Exercise requirements
Provide the material again, with every line intact and exact.

[[ Information supplied open ]]

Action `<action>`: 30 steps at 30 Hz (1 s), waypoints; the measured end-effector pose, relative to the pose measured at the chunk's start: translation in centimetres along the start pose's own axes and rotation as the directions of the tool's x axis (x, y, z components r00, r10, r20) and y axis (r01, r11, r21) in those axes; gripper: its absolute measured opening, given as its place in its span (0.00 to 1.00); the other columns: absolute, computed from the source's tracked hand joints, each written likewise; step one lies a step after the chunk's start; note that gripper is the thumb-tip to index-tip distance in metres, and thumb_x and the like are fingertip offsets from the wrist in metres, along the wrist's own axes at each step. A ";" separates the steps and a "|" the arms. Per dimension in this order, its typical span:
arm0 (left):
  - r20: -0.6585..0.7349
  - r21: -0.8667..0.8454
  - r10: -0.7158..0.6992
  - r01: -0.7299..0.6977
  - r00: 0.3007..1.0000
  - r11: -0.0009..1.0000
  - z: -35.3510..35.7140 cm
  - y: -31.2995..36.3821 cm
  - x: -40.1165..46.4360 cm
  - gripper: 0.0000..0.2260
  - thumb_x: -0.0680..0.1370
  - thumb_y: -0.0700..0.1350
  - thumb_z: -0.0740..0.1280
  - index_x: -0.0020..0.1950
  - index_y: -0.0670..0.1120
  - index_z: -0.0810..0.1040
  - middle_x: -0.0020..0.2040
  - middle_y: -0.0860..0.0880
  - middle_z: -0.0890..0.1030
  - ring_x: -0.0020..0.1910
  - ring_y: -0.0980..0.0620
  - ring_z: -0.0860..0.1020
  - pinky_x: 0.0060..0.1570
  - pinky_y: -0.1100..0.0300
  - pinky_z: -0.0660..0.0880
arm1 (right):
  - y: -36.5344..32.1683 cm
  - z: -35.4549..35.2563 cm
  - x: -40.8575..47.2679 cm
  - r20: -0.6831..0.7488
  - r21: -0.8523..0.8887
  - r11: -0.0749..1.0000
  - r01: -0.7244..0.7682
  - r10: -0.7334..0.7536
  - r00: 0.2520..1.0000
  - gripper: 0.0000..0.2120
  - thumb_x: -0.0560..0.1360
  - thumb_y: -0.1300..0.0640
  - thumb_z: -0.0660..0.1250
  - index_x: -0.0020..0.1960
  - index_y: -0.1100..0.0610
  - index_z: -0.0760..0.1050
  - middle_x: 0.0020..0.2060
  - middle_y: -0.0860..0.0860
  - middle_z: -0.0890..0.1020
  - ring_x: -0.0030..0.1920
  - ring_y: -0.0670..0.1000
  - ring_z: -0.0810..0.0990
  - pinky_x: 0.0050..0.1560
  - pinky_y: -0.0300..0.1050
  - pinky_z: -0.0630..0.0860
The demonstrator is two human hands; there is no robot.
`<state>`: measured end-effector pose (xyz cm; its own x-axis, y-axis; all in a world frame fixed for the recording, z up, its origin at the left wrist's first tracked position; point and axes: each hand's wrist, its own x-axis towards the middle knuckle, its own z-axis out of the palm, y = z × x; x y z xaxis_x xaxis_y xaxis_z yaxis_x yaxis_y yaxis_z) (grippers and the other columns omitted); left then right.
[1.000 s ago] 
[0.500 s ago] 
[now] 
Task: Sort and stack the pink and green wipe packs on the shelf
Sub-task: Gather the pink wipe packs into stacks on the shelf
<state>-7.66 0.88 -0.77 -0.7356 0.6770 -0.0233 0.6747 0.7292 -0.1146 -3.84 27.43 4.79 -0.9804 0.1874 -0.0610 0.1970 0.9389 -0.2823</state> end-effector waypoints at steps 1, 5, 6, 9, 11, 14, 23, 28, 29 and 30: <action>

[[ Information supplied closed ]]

Problem solution
Action `<action>`: 30 steps at 30 Hz (1 s), waypoints; the measured end-effector pose, relative to the pose measured at the chunk's start: translation in centimetres along the start pose's own axes and rotation as the directions of the tool's x axis (x, y, z components r00, r10, r20) and y axis (r01, r11, r21) in those axes; gripper: its absolute measured opening, given as its place in its span (0.00 to 1.00); the other columns: absolute, computed from the source's tracked hand joints, each written likewise; step one lies a step after the chunk's start; note that gripper is the thumb-tip to index-tip distance in metres, and thumb_x and the like are fingertip offsets from the wrist in metres, along the wrist's own axes at each step. A ";" separates the steps and a "|" the arms. Per dimension in this order, its typical span:
arm0 (left):
  - r20: -0.6585..0.7349
  - r21: -0.8667..0.8454
  - r10: -0.7158..0.6992
  - r01: -0.7299..0.6977
  - r00: 0.3007..1.0000
  - r11: -0.0009..1.0000
  - z: -35.3510..35.7140 cm
  - y: -31.2995..36.3821 cm
  - x: -40.1165..46.4360 cm
  - gripper: 0.0000..0.2260
  - thumb_x: -0.0680..0.1370
  - thumb_y: -0.0700..0.1350
  - thumb_z: -0.0740..0.1280
  - index_x: -0.0020..0.1950
  - index_y: -0.0670..0.1120
  - index_z: -0.0810..0.1040
  - middle_x: -0.0020..0.2040
  - middle_y: -0.0860..0.0880
  - middle_z: -0.0890..0.1030
  - ring_x: -0.0020..0.1910
  - ring_y: -0.0980..0.0620
  - ring_z: -0.0860..0.1020
  - pinky_x: 0.0060..0.1570
  - pinky_y: -0.1100..0.0300
  - pinky_z: -0.0660..0.0880
arm1 (right):
  - y: -36.5344..32.1683 cm
  - z: -35.4549..35.2563 cm
  - x: -40.8575..47.2679 cm
  - r20: -0.6831..0.7488
  - r21: -0.8523..0.8887
  - r11: -0.0749..1.0000
  - r01: -0.7244..0.7682
  - r10: -0.7334..0.7536
  - r00: 0.2520..1.0000
  - gripper: 0.0000..0.2120
  - thumb_x: -0.0560..0.1360
  - thumb_y: -0.1300..0.0640
  - thumb_z: -0.0660..0.1250
  - index_x: -0.0020..0.1960
  - index_y: -0.1100..0.0610
  - index_z: -0.0760..0.1050
  - middle_x: 0.0020..0.2060
  - middle_y: -0.0860..0.0860
  - middle_z: -0.0890..0.1020
  - ring_x: -0.0030..0.1920
  - ring_y: -0.0670..0.1000
  - ring_z: -0.0810..0.0990
  - pinky_x: 0.0050..0.1560
  - pinky_y: -0.0300..0.1050
  - pinky_z: -0.0630..0.0860
The demonstrator is two human hands; there is no robot.
`<state>`: measured end-effector pose (xyz cm; its own x-axis, y-axis; all in a world frame fixed for the recording, z up, its origin at the left wrist's first tracked position; point and axes: each hand's wrist, its own x-axis towards the middle knuckle, its own z-axis out of the palm, y = z × x; x y z xaxis_x xaxis_y xaxis_z yaxis_x yaxis_y yaxis_z) (grippers and the other columns omitted); left then right.
[1.000 s ago] 
[0.500 s ago] 
[now] 
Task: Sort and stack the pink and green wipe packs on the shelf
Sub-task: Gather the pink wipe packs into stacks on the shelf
<state>-7.66 0.88 -0.77 -0.7356 0.6770 -0.0233 0.6747 0.7292 -0.1146 -3.84 27.43 4.79 -0.9804 0.1874 -0.0610 0.1970 0.9389 -0.2823</state> end-effector waypoints at steps 1, 5, 6, 9, 11, 14, 23, 28, 29 and 30: <action>

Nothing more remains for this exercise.